EXERCISE: Print the whole listing, character for character.

MATERIALS PROVIDED:

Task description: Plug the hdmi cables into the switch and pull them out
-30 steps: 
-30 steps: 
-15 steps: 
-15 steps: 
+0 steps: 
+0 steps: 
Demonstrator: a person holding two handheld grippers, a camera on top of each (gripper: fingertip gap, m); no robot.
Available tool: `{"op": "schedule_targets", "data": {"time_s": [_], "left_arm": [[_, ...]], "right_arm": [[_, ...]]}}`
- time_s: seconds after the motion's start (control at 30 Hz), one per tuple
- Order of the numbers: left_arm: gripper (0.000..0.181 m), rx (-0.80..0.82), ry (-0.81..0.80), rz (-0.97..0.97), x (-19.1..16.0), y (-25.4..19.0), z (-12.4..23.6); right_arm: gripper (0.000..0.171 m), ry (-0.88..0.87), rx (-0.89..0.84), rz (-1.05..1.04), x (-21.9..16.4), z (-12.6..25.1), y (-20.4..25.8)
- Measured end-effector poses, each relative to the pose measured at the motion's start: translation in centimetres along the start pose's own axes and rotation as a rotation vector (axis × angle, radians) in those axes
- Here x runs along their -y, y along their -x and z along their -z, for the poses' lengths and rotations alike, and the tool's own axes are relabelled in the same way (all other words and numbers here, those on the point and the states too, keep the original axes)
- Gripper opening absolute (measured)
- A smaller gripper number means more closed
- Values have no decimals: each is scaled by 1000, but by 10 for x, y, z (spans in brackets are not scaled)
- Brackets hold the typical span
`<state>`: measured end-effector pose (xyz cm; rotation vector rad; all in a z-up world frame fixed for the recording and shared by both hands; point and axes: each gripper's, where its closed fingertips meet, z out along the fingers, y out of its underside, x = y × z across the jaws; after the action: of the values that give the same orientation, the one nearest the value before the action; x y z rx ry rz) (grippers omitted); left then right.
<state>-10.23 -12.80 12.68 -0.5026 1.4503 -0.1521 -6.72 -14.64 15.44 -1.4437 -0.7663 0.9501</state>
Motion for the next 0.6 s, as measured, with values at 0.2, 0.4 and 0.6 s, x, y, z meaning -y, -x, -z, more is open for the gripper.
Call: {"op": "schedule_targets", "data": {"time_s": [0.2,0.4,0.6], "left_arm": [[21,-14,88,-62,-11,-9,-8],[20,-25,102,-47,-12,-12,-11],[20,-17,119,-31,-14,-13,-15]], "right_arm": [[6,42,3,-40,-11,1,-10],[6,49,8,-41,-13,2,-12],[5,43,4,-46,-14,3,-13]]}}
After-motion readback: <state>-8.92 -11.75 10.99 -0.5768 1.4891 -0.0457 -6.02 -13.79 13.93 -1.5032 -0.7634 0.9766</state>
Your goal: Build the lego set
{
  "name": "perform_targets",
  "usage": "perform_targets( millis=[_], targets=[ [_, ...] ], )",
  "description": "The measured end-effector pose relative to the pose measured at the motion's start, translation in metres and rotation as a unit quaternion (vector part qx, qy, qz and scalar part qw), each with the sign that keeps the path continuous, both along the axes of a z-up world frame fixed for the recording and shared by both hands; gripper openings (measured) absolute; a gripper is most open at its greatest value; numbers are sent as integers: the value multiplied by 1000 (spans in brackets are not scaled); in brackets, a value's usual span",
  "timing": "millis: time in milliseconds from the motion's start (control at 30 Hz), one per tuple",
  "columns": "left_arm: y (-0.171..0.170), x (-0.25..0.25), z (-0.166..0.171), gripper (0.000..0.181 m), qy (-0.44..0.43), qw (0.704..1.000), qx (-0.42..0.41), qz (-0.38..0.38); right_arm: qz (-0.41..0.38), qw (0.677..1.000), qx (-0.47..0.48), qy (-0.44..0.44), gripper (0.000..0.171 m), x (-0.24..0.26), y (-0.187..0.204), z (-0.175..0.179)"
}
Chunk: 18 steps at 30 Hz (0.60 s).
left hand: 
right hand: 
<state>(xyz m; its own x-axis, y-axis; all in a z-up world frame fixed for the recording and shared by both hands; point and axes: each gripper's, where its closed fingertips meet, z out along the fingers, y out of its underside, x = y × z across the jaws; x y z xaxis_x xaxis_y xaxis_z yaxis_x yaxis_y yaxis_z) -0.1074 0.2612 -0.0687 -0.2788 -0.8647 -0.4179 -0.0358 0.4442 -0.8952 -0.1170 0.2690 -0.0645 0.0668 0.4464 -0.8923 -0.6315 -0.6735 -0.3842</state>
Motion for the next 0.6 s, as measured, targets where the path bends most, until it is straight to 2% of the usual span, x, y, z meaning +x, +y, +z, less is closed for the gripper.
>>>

WRITTEN ANSWER:
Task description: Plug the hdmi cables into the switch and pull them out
-30 steps: 
-30 steps: 
-15 steps: 
-15 steps: 
+0 steps: 
+0 steps: 
Demonstrator: a person holding two handheld grippers, a camera on top of each (gripper: fingertip gap, m); no robot.
Available tool: `{"op": "schedule_targets", "data": {"time_s": [_], "left_arm": [[_, ...]], "right_arm": [[_, ...]]}}`
- time_s: seconds after the motion's start (control at 30 Hz), one per tuple
- Order of the numbers: left_arm: gripper (0.000..0.181 m), rx (-0.80..0.82), ry (-0.81..0.80), rz (-0.97..0.97), x (-19.1..16.0), y (-25.4..19.0), z (-12.4..23.6); right_arm: gripper (0.000..0.171 m), ry (-0.88..0.87), rx (-0.89..0.84), rz (-1.05..1.04), x (-21.9..16.4), z (-12.6..25.1), y (-20.4..25.8)
- Measured end-effector poses, each relative to the pose measured at the motion's start: translation in centimetres along the start pose's own axes and rotation as a rotation vector (axis × angle, radians) in those axes
- Here x runs along their -y, y along their -x and z along their -z, for the poses' lengths and rotations alike, and the tool's own axes are relabelled in the same way (all other words and numbers here, those on the point and the states too, keep the original axes)
- Gripper opening absolute (measured)
- A smaller gripper number means more closed
- Values have no decimals: each is scaled by 1000, but by 10 for x, y, z (spans in brackets are not scaled)
- Brackets hold the typical span
`<state>`: measured end-effector pose (xyz cm; rotation vector rad; all in a z-up world frame fixed for the recording and shared by both hands; point and axes: each gripper's, where its closed fingertips meet, z out along the fingers, y out of its underside, x = y × z across the jaws; after the action: of the values that give the same orientation, the one nearest the value before the action; x y z rx ry rz) (grippers omitted); left then right.
<state>-10.23 -12.80 12.68 -0.5026 1.4503 -0.1521 -6.72 -14.64 15.44 -1.4437 -0.7663 0.9501</state>
Motion for the next 0.6 s, as measured, with values at 0.2, 0.4 and 0.6 s, x, y, z meaning -y, -x, -z, more is open for the gripper.
Call: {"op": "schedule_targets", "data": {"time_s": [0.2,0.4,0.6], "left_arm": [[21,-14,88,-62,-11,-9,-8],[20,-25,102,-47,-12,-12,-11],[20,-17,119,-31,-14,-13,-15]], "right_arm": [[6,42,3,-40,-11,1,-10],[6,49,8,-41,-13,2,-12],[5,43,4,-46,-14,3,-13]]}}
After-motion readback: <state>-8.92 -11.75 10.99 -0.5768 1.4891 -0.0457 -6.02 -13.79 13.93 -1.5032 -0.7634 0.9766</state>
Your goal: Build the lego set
{
  "name": "perform_targets",
  "usage": "perform_targets( millis=[_], targets=[ [_, ...] ], )",
  "description": "The measured end-effector pose relative to the pose measured at the motion's start, translation in metres and rotation as a unit quaternion (vector part qx, qy, qz and scalar part qw), each with the sign that keeps the path continuous, both along the axes of a z-up world frame fixed for the recording and shared by both hands; gripper openings (measured) absolute; a gripper is most open at its greatest value; numbers are sent as integers: the value multiplied by 1000 (spans in brackets are not scaled); in brackets, a value's usual span",
  "timing": "millis: time in milliseconds from the motion's start (control at 30 Hz), one per tuple",
  "columns": "left_arm: y (-0.171..0.170), x (-0.25..0.25), z (-0.166..0.171), gripper (0.000..0.181 m), qy (-0.44..0.43), qw (0.704..1.000), qx (-0.42..0.41), qz (-0.38..0.38); right_arm: qz (-0.41..0.38), qw (0.677..1.000), qx (-0.47..0.48), qy (-0.44..0.44), gripper (0.000..0.171 m), x (-0.24..0.26), y (-0.187..0.204), z (-0.175..0.179)"
}
Chunk: 18 steps at 30 Hz (0.60 s).
left hand: 
right hand: 
<state>(xyz m; its own x-axis, y-axis; all in a z-up world frame fixed for the recording and shared by both hands; point and axes: each gripper's, where its closed fingertips meet, z out along the fingers, y out of its underside, x = y × z across the jaws; x y z xaxis_x xaxis_y xaxis_z yaxis_x yaxis_y yaxis_z) -0.1074 0.2612 -0.0687 -0.2788 -0.8647 -0.4179 -0.0358 0.4442 -0.8952 -0.1170 0.2690 -0.0645 0.0668 0.4464 -0.8923 -0.6315 -0.6735 -0.3842</state>
Motion for the next 0.6 s, as measured, targets where the path bends most, until it is straight to 2% of the usual span, x, y, z meaning +x, +y, +z, less is closed for the gripper.
>>>

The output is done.